The Italian-born Antonia Maino-led Congress is in deep distress. It appears that the Modi
wave tsunami is threatening to smash them to bits and drown the remains. (Previously I had written about the Modi juggernaut.) What are the options open to them? Here is my conjecture.
First is of course if Shri Modi were to meet with an unfortunate accident. Helicopters don’t usually drop out of the sky but in banana republics, aviation accidents are often used to settle political conflicts. Examples: Sanjay Gandhi, YSR Reddy.
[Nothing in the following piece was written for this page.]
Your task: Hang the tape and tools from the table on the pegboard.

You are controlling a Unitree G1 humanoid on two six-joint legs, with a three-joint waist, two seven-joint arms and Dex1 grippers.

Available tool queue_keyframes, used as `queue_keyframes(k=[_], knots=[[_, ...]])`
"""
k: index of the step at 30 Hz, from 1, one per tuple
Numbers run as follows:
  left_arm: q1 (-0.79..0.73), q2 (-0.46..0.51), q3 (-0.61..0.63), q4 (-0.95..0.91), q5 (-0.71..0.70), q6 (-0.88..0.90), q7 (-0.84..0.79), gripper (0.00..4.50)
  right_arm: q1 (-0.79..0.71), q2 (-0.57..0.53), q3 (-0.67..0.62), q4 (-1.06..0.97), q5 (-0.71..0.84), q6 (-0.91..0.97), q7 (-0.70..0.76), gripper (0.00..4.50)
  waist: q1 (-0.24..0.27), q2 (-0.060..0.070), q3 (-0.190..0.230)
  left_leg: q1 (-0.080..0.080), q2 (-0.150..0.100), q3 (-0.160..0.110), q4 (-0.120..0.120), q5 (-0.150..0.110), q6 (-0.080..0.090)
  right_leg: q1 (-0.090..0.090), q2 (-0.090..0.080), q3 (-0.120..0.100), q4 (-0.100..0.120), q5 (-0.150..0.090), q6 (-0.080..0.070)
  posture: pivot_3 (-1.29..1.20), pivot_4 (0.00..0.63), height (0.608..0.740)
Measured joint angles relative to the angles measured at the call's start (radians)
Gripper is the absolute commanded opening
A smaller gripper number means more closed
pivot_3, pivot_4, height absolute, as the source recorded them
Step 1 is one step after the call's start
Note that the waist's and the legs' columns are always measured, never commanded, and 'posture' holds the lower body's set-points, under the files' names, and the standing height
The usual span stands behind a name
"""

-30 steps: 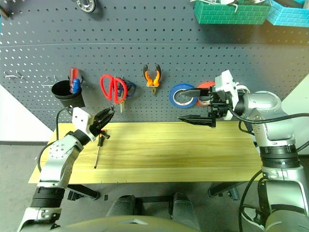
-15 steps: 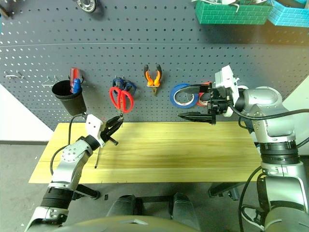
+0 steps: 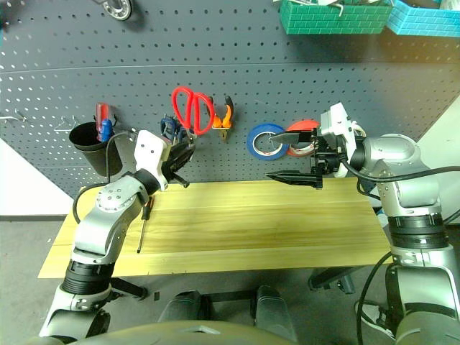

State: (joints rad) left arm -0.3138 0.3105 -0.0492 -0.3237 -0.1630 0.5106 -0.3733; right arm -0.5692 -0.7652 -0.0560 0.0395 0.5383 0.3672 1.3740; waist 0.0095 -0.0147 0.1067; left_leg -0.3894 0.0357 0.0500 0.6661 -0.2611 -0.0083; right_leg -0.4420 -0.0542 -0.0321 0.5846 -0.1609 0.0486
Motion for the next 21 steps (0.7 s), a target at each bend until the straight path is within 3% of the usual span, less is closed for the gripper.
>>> queue_keyframes(k=[12,21], knots=[[0.194,0.052,0.005,-0.194,0.007,0.048,0.023,0.35,0.003,-0.002,0.001,-0.012,0.001,0.001,0.011,4.50,0.002,0.000,0.000,0.000,0.000,0.000,0.000,0.000,0.000,0.000,0.000,0.001,-0.001,0.000,0.000,0.04,0.055,0.740],[0.225,0.027,0.066,-0.214,0.008,0.139,0.110,0.35,0.003,-0.002,0.003,-0.012,-0.005,-0.001,0.019,4.50,0.003,-0.001,0.001,-0.001,0.000,0.000,0.000,0.000,0.000,0.000,0.000,0.000,-0.001,0.000,0.000,0.05,0.058,0.740]])
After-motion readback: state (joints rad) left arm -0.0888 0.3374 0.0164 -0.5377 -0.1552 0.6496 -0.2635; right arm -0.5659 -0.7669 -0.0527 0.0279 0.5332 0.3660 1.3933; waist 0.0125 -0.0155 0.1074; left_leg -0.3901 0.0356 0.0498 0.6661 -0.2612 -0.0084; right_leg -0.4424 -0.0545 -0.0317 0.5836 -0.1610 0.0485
Second, some disgruntled jihadis (ok, all jihadis are disgruntled) would plant a bomb at one of the many rallies. A huge boom and that would take care of Maino’s troubles.
Third, Maino makes a deal with Pakistan. For an undisclosed amount and for future concessions if the Italian-Indian Raul Vinci aka Rahul Gandhi were to become the PM, Sharif would start a minor war with India in early April. Then the appointed Prime Minister Manmohan Singh would declare “Emergency” and the elections would be postponed. This will give the Italian-Indian Congress some breathing room and allow more time for scenarios 1 and 2 above.
Now you may say that all this is tin-foil hat level crazy conspiracy. I hope it is only my natural paranoia. But what if it isn’t all that crazy a scenario? How does one guard against it?
The way forward is to put this crazy conspiracy in the public domain so that it becomes common knowledge — and thus render the tactic worthless.